- [Task prompt]
What are the lines of the listing below, word for word, from the first down to the one that contains "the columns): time"?

- [Source data]
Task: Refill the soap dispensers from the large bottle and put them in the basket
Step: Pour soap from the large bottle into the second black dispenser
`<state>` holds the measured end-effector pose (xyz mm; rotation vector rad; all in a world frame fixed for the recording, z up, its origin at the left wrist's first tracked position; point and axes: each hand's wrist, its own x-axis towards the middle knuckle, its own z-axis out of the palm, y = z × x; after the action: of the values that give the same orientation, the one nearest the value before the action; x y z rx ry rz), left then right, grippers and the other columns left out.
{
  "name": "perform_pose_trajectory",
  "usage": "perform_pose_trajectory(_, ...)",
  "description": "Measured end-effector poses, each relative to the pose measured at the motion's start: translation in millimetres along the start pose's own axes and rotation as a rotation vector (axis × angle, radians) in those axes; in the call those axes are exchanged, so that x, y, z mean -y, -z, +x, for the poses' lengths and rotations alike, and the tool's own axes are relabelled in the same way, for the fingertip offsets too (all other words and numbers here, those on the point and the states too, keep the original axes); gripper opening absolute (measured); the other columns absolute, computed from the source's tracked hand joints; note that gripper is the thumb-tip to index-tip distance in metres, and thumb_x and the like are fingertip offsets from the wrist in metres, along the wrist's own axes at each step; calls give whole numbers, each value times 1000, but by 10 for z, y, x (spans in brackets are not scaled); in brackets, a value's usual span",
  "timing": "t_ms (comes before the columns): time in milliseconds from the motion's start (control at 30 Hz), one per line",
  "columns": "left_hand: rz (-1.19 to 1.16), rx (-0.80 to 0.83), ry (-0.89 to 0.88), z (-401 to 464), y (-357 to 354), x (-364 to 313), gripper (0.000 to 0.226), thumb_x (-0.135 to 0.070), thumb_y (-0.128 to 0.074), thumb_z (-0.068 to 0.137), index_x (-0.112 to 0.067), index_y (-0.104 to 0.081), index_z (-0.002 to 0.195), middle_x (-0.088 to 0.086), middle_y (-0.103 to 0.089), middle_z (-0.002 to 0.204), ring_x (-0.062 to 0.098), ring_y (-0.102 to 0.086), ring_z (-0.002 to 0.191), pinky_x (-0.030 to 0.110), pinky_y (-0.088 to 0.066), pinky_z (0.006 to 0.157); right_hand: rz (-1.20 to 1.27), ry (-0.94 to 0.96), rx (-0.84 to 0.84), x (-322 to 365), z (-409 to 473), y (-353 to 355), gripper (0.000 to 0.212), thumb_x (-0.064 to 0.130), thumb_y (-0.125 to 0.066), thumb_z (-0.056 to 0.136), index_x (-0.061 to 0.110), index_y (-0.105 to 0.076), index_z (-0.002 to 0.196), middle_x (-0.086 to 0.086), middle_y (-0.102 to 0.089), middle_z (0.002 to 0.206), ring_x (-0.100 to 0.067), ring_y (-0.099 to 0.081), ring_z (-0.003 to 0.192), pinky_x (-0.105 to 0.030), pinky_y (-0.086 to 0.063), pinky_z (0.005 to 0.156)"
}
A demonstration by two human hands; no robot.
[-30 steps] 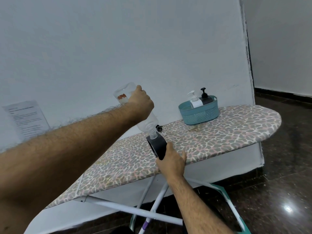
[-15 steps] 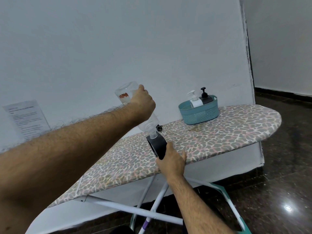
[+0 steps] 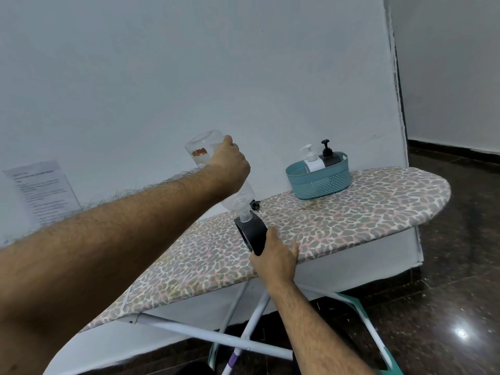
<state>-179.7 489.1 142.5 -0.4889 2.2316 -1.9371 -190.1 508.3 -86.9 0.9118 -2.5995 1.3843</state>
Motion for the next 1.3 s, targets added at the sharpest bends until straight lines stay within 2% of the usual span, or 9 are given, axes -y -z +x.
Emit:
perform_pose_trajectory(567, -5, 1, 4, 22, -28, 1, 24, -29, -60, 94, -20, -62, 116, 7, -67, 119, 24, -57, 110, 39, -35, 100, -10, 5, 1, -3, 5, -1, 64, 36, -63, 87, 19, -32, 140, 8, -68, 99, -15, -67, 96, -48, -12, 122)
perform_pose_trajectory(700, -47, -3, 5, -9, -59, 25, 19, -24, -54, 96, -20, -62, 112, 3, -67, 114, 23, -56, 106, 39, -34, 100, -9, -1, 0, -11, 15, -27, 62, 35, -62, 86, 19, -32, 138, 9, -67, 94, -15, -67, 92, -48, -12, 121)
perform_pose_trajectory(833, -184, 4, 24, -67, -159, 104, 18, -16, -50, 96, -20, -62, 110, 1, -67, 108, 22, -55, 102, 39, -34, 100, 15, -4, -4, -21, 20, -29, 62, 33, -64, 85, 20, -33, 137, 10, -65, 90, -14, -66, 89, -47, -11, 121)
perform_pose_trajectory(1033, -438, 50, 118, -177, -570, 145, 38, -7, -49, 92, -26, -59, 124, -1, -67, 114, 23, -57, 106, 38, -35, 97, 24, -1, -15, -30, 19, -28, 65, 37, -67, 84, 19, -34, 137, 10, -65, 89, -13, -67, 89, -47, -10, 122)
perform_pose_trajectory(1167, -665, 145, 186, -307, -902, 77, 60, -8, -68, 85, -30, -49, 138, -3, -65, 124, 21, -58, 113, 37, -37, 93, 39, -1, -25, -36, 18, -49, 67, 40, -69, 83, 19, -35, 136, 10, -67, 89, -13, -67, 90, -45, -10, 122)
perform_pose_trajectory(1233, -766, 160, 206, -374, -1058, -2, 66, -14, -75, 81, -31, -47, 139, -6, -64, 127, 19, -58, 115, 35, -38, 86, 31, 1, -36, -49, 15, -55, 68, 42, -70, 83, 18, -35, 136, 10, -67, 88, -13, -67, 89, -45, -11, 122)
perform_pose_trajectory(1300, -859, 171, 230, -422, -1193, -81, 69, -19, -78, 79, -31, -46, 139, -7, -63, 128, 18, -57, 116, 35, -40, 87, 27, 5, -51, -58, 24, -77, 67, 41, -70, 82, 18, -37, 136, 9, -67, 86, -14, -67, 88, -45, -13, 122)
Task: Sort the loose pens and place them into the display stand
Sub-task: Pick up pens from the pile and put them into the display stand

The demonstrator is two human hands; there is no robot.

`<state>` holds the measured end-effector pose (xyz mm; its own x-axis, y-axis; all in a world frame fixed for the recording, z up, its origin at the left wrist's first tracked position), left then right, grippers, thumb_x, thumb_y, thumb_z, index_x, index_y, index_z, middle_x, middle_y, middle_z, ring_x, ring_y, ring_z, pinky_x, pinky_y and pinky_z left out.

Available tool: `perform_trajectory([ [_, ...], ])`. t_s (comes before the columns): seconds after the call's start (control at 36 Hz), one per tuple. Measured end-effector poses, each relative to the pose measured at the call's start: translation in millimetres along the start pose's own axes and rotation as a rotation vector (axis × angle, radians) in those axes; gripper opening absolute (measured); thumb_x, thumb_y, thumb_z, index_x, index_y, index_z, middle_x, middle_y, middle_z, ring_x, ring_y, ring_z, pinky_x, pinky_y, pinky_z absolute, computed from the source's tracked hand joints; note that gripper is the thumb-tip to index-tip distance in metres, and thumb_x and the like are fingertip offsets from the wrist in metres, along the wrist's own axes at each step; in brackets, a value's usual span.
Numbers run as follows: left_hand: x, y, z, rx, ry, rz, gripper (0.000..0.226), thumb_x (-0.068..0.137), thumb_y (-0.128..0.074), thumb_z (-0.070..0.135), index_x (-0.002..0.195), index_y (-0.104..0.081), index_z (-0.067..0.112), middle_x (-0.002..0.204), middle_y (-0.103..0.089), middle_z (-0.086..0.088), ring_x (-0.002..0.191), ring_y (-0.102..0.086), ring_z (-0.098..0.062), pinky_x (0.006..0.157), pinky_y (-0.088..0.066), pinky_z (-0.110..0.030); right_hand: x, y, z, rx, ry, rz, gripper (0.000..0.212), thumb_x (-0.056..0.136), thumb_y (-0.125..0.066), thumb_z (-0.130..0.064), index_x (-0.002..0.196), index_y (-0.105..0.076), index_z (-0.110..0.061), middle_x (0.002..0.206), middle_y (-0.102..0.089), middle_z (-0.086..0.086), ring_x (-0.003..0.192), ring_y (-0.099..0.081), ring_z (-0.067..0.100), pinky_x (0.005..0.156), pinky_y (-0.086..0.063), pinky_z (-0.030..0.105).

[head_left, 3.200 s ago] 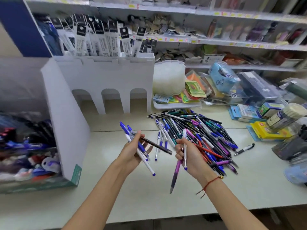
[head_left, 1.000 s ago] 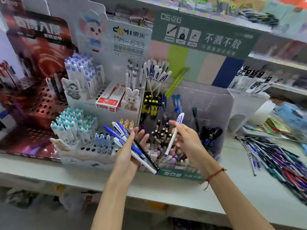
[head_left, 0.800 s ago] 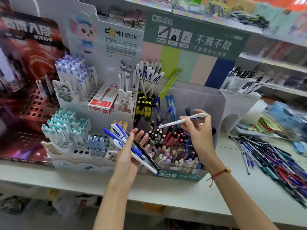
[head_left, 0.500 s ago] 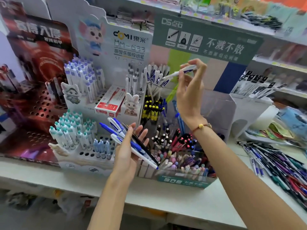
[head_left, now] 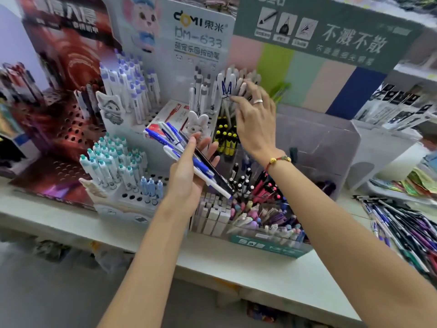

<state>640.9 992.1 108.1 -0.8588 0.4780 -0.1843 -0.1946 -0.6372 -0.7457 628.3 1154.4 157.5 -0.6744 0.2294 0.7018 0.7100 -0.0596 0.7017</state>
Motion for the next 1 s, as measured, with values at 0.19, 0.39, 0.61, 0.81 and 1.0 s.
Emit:
perform_trajectory([
  [0.19,8.7,-6.1,-1.6,-0.042,-0.043,-0.019,0.035,0.102,-0.042,0.026,0.13,-0.054,0.009,0.114,-0.069,-0.001,0.103,-0.067,-0.014,0.094,-0.051,-0.032,-30.4,22.4,-13.7,0.293,-0.064,0.109,0.023,0.088,-0.056,-0.01,0.109,-0.065,-0.013,0.111,-0.059,0.007,0.101,-0.053,0.023,0.084,-0.048,0.039],
  [0.39,14.6,-13.7,1.5,-0.078,-0.07,-0.087,0.025,0.103,-0.04,0.024,0.104,-0.063,0.016,0.127,-0.063,-0.002,0.122,-0.056,-0.019,0.107,-0.041,-0.042,-38.7,40.2,-33.8,0.71,-0.242,-0.48,0.027,0.09,-0.061,-0.044,0.088,-0.072,-0.02,0.068,-0.063,-0.016,0.058,-0.054,-0.01,0.058,-0.038,0.007],
  [0.61,6.3,-14.9,-5.4,-0.067,-0.007,-0.101,0.03,0.103,-0.037,0.022,0.126,-0.055,0.015,0.123,-0.062,0.002,0.12,-0.055,-0.015,0.086,-0.052,-0.028,-48.6,42.3,-26.2,0.665,-0.198,-0.641,0.02,0.085,-0.072,-0.031,0.099,-0.076,-0.017,0.081,-0.072,-0.008,0.064,-0.061,-0.008,0.062,-0.044,0.009],
  [0.81,-3.4,-2.9,-25.1,0.044,0.092,-0.042,0.025,0.102,-0.041,0.025,0.119,-0.059,0.019,0.117,-0.065,0.004,0.125,-0.052,-0.018,0.083,-0.052,-0.029,-76.8,35.9,-19.5,0.733,-0.307,-0.829,0.023,0.085,-0.072,-0.027,0.106,-0.073,-0.015,0.092,-0.074,-0.002,0.063,-0.066,0.005,0.074,-0.055,0.023],
  [1.0,-8.8,20.6,-27.8,0.122,0.087,-0.007,0.02,0.102,-0.042,0.025,0.106,-0.061,0.021,0.106,-0.068,0.004,0.103,-0.066,-0.013,0.09,-0.051,-0.031,-99.0,32.5,-14.6,0.938,-0.576,-0.914,0.017,0.092,-0.063,-0.012,0.107,-0.058,-0.007,0.087,-0.067,0.001,0.059,-0.068,0.006,0.05,-0.05,0.017],
])
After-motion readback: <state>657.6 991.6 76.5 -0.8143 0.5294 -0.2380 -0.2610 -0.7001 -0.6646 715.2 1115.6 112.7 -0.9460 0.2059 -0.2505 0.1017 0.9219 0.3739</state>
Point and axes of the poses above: each hand's wrist, its own x-axis towards the middle knuckle, its own y-axis out of the back of the hand, z = x × y, the point moved 3 cm from there along x, towards the middle knuckle
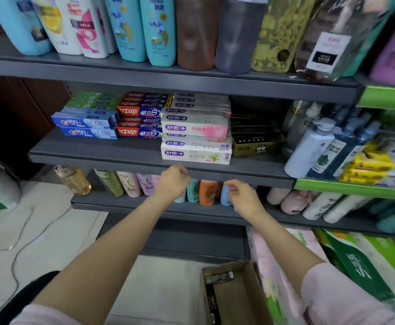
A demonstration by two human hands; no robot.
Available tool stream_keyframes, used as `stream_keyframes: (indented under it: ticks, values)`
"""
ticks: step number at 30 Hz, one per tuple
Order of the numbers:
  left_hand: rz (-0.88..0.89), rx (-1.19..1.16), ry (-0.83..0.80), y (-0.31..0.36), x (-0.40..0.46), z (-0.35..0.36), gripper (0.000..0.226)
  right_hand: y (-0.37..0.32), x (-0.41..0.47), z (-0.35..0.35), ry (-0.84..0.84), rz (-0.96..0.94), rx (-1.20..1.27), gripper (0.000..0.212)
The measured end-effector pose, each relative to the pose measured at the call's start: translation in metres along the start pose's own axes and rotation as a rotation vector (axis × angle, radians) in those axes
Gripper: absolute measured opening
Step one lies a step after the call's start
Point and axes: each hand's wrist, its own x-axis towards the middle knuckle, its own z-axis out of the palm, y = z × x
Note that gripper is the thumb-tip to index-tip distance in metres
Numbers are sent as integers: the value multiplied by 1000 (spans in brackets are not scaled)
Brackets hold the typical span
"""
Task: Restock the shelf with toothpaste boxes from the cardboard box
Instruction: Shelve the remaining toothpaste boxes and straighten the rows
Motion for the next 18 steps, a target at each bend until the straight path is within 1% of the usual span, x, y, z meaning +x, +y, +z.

- [Result]
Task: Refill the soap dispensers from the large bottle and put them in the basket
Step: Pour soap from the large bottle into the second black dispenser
`<state>` holds the measured end-effector pose (xyz mm; rotation vector rad; all in a world frame fixed for the recording, z up, its origin at the left wrist's first tracked position; point and axes: each hand's wrist, its own x-axis towards the middle knuckle, its own z-axis out of the palm, y = z × x; after the action: of the values that give the same orientation, the one nearest the value before the action; x y z rx ry rz), left then right, grippers and the other columns left out.
{
  "name": "perform_pose_trajectory",
  "usage": "perform_pose_trajectory(_, ...)",
  "description": "Measured end-effector poses, each relative to the pose measured at the motion's start: translation in millimetres along the start pose's own axes and rotation as a rotation vector (axis × angle, radians) in those axes; in the call those axes are exchanged, so that x, y, z mean -y, -z, +x, for the poses' lengths and rotations alike, and the tool's own axes are relabelled in the same way, for the fingertip offsets too (all other words and numbers here, those on the point and the states too, keep the original axes); gripper opening absolute (measured); the other columns absolute, computed from the source's tracked hand joints; note that gripper is the thumb-tip to index-tip distance in metres, and thumb_x and the like are fingertip offsets from the wrist in metres, along the wrist's own axes at each step; calls give whole numbers, each value times 1000, but by 10 for z, y, x (spans in brackets are not scaled); in brackets, a value's usual span",
  "timing": "t_ms (comes before the columns): time in milliseconds from the motion's start (control at 30 Hz), one per line",

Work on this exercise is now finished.